I agree, that was my thinking too.

> 
> 
> > Your approach raises some questions:
> 
> Nice questions.
> 
> > 1) what if the new cgroup is not large enough to contain the bpf map?
> 
> The recharge is supposed to be triggered at the container start time.
> After the container is started, the agent which will load the bpf
> programs will do it as follows,
> 1. Check if the bpf program has already been loaded,
>     if not,  goto 5.
> 2. Check if the bpf program will pin maps or progs,
>     if not, goto 6.
> 3. Check if the pinned maps and progs are charged to an offline memcg,
>     if not, goto 6.
> 4. Recharge the pinned maps or progs to the current memcg.
>    goto 6.
> 5. load new bpf program, and also pinned maps and progs if desired.
> 6. End.
> 
> If the recharge fails, it means that the memcg limit is too low, we
> should reconsider
> the limit of the container.
> 
> Regarding other cases that it may do the recharge in the runtime, I
> think the failure is
> a common OOM case, that means the usage in this container is out of memory, we
> should kill something.

The problem here is that even invoking the oom killer might not help here,
if the size of the bpf map is larger than memory.max.

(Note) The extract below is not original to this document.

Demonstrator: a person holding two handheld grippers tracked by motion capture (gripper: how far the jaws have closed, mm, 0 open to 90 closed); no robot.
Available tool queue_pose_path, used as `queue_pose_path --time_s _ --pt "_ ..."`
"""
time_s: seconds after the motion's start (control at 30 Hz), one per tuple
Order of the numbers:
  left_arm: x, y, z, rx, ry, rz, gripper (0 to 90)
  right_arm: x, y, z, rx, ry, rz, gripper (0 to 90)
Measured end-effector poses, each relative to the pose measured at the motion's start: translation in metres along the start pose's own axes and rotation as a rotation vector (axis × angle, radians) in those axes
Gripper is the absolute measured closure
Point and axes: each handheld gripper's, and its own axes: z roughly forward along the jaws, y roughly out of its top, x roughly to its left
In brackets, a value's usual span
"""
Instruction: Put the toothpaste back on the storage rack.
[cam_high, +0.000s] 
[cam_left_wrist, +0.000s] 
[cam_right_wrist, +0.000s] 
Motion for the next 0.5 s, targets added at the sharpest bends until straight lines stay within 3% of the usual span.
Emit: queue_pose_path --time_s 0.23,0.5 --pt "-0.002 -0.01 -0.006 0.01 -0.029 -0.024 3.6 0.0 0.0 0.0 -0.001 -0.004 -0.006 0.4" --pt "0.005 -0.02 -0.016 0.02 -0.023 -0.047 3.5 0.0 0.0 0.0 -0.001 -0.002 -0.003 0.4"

Also because recharging of a large object might take time and it's happening
simultaneously with other processes in the system (e.g. memory allocations,
cgroup limit changes, etc), potentially we might end up in the situation
when the new cgroup is not large enough to include the transferred object,
but also the original cgroup is not large enough (due to the limit set on one
of it's ancestors), so we'll need to break memory.max of either cgroup,
which is not great. We might solve this by pre-charging of target cgroup
and keeping the double-charge during the process, but it might not work
well for really large objects on small machines. Another approach is to transfer
in small chunks (e.g. pages), but then we might end with a partially transferred
object, which is also a questionable result.

<...>

> > Will reparenting work for your case? If not, can you, please, describe the
> > problem you're trying to solve by recharging the memory?
> >
> 
> Reparenting doesn't work for us.
> The problem is memory resource control: the limitation on the bpf
> containers will be useless
> if the lifecycle of bpf progs can containers are not the same.
> The containers are always upgraded - IOW restarted - more frequently
> than the bpf progs and maps,
> that is also one of the reasons why we choose to pin them on the host.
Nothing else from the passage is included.